Literary Hub

The New Silences of Rome Under Quarantine

At first we didn’t notice how the city slowly went quiet. It was as if some strange God had gotten hold of the volume and had been lowering it, imperceptibly, day after day. At first it was just fewer people, fewer cars, empty buses.

Only two weeks ago at the very beginning of the crisis—it feels like a year now—it had started to rain and I was happy to be able to grab a taxi right away. The driver was in a bad mood. “No work! Nobody is going anywhere, no tourists, no cinemas, no restaurants!” I was tired of hearing his complaints, they went on and on, and as soon as there was a silence I heard him cough—very discreetly—and I realized I must be inhaling his germs, trapped as I was in that closed space. So I—very discreetly as well—rolled down the window just enough so that I could breathe fresh air. I remember being embarrassed, but I did it anyway, making sure he didn’t notice. I made a point of not taking a taxi again. We were new to this, and not sure yet how to navigate it.

The following day we did something we hadn’t done since we were children: we went inside the Colosseum, because, for the first time since we could remember, there was no line and we crossed the forums on foot on our way home. There were just a handful of people, and we felt surrounded by an atmosphere of peaceful suspension, as when it snows and everything is wrapped in cotton wool. The ruins were magnificent, standing alone in the empty landscape, as though they were revealed to us for the first time. Rome never looked so beautiful with all its cracks, ruins, and old age. I felt grateful for its resilience to time and wars and catastrophes. I didn’t know yet why I was so moved by that thought then, but I do now.

That same night friends showed up at a restaurant. We had made the date only three days earlier, at a time when we thought the epidemic was just a bad flu, and then (only two days later when it did start getting serious) nobody had dared cancel. We greeted one another hesitantly, again slightly embarrassed to be asking “…no kissing, right?” and we laughed, pretending we didn’t really care, that we were just obeying a new rule we had been told to observe.

Rome never looked so beautiful with all its cracks, ruins, and old age.

It was only later in the evening when I was walking home, after getting a message forwarded from a friend of a friend who works in a hospital that intensive care units in Lombardy were getting swamped, that I realized we might be entering into something unprecedented, out of our control. Suddenly I noticed the only sounds around me were the ambulance sirens.

The next day we woke up to learn that half of the north of the country was on lockdown.

In the evening the lockdown was extended to the whole country.

By then we had been told we needed to keep a meter of distance from everyone else.

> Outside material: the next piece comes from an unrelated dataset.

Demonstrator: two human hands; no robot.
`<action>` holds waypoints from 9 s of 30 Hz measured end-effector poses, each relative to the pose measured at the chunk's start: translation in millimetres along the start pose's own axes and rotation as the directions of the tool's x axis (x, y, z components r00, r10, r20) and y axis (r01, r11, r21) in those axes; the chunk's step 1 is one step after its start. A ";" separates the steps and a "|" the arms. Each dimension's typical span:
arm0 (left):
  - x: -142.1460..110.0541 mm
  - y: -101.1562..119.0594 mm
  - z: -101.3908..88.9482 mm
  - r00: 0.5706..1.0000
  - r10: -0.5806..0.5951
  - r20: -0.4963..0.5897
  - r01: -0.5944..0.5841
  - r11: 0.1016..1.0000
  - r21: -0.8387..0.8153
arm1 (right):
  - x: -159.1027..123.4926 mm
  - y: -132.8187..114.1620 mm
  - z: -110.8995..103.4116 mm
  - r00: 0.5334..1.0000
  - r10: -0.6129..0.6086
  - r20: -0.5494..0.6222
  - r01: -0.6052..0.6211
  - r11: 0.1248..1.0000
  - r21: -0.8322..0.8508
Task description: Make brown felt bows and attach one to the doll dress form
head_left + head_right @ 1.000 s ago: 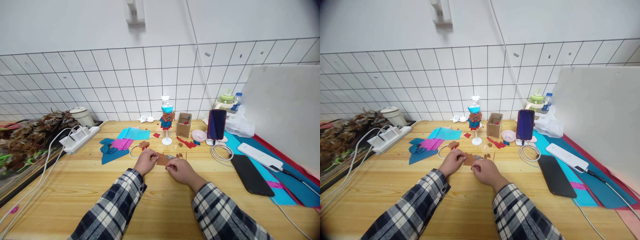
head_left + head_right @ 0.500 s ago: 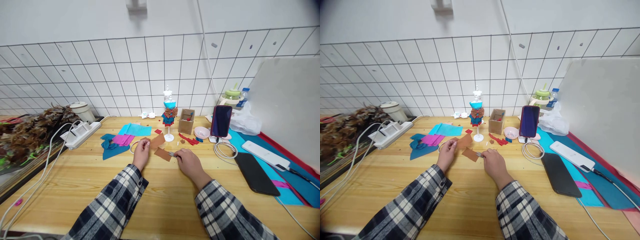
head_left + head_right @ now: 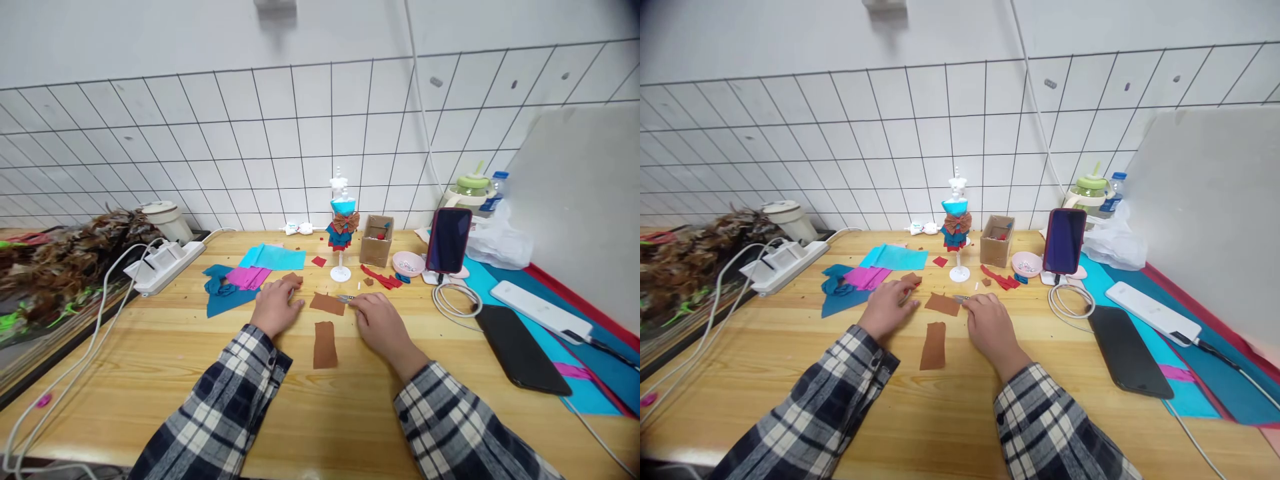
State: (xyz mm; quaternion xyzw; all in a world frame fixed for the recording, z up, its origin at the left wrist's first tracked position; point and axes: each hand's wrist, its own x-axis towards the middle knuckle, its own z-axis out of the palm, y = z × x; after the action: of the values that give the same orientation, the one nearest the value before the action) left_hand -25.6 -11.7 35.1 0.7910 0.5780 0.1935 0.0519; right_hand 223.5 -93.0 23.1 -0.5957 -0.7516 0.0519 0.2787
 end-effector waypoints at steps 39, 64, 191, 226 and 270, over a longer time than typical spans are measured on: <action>-0.7 5.9 9.5 0.836 -0.545 0.070 0.026 -0.088 -0.996 | 0.4 53.3 -22.9 0.935 0.325 0.142 -0.310 0.944 -0.116; -25.8 43.6 9.1 0.999 0.039 -0.017 -0.035 0.544 -0.838 | 1.4 23.9 -19.1 0.949 0.271 -0.159 -0.201 0.913 0.356; -36.4 56.6 3.2 0.906 0.414 0.083 -0.359 0.858 -0.367 | -1.7 -16.2 -5.0 0.981 0.067 -0.179 0.011 0.914 0.405; 1.3 -19.0 -3.8 0.988 -0.098 -0.121 0.081 0.987 -0.140 | -7.2 -25.4 -16.0 0.948 0.171 -0.267 -0.041 0.901 0.431; -36.0 57.5 0.3 0.953 0.303 0.027 -0.174 0.617 -0.767 | -8.4 -25.5 -18.2 0.963 -0.099 -0.249 0.167 0.949 0.268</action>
State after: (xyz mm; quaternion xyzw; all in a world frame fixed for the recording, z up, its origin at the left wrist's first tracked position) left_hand 16.7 -64.0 43.6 0.7789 0.3280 0.3601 0.3950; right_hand 211.3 -112.7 45.9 -0.4985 -0.7371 0.0711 0.4507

We haven’t learned how to do this intuitively yet, so we keep measuring the space, pretending to be casual, but we have to estimate centimeters, gauge whether we’re getting too close, dodge each other on the street by doing weird pirouettes in order to avoid brushing one another.

We’ve become like scattered dots in space.

Within 24 hours we learned we could leave the house only for strict necessities, such as buying groceries, or medical reasons, and that we had to download a form, fill in our details, and the exact reason for being out, and carry it with us at all times. Police cars patrol the streets and stop people randomly to make sure they carry the form and are telling the truth. They even ask to see shopping receipts.

Today the government has announced even stricter measures: there’s a ban on running and biking, (parks were closed a week ago) and nobody is allowed to walk any further than a mile and half from their place of residence. Suddenly the only way to see a friend or a relative who lives within that one-mile radius is to make an appointment outside a pharmacy or a supermarket and stand in the long queue of one meter-distanced people masked and gloved. This is how we get to spend a few minutes together: like clandestine lovers walking through the aisles of a supermarket.

Everyone will have longer hair or beards when this is over (gray roots are already showing!), couples will divorce, fewer people than ever will fall in love, some will learn to meditate, start yoga, and many will have a nervous breakdown—everyone will gain weight.

Yesterday I managed to bring my sister half of an orange and almond cake that I had baked for myself. We met on the street both covered in mask and gloves. In order to keep the lawful distance we stretched our arms out toward each other as I passed her the cake. We didn’t know whether to laugh or cry. We laughed, because that’s what we’ve always done and we want to keep it that way.